Your answer should consist of all lines in the listing that hold the word "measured".

*Data block*.
*** Begin section ***

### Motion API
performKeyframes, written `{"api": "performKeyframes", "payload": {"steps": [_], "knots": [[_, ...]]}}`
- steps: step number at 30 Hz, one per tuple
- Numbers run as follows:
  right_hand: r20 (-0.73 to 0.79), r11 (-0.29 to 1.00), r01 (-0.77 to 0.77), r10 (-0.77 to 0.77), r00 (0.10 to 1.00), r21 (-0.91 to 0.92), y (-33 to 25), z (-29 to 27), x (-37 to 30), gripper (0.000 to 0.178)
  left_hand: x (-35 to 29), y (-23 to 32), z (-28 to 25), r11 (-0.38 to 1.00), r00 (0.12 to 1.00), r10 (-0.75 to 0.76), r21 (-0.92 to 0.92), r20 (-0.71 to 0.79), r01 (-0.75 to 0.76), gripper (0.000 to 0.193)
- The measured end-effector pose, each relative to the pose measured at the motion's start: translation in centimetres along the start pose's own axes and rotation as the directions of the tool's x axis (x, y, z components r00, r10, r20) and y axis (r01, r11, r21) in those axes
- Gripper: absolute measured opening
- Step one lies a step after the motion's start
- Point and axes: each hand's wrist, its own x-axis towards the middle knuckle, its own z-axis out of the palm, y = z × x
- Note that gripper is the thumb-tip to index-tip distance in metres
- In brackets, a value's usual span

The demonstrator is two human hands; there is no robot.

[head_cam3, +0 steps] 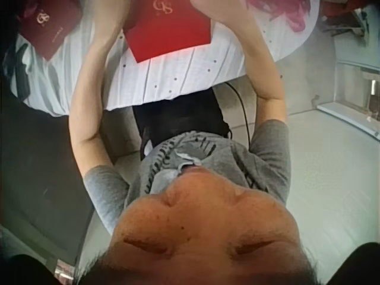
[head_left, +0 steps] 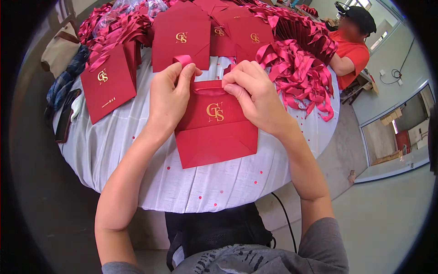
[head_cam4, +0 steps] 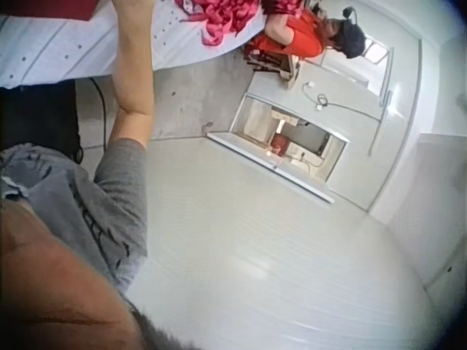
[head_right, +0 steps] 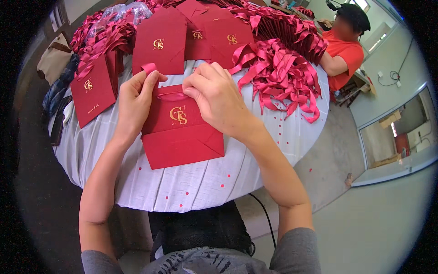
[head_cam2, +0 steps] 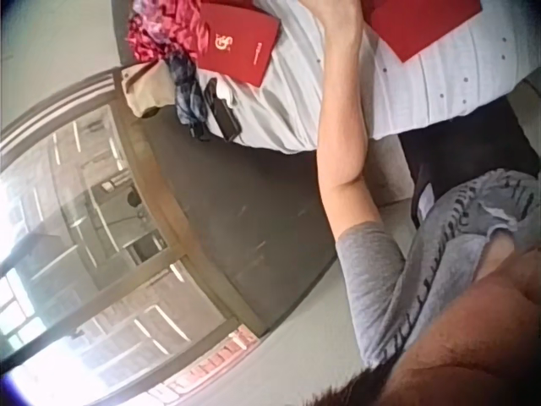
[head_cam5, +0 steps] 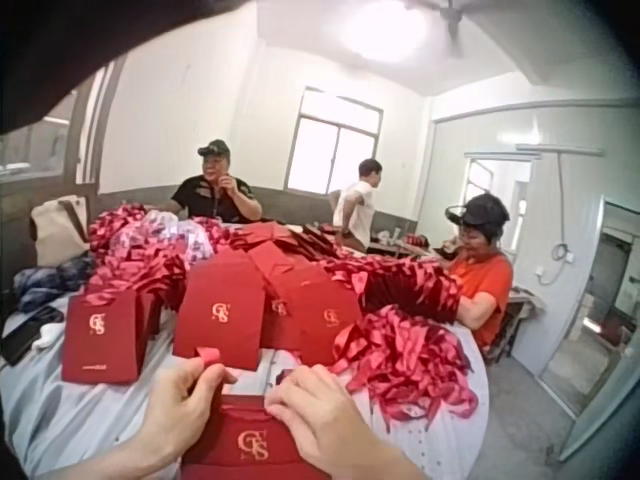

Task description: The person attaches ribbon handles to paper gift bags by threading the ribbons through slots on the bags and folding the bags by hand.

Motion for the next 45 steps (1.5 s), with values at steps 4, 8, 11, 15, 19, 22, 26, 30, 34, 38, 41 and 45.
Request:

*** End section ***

*Your response*.
- The measured end-effector pose, each relative to the pose measured at the motion's start: translation in centimetres along the start pose's own axes and rotation as the directions of the tool's x axis (x, y, z components r00, r10, r20) and y axis (r01, r11, r21) in those axes
- Gripper: absolute measured opening

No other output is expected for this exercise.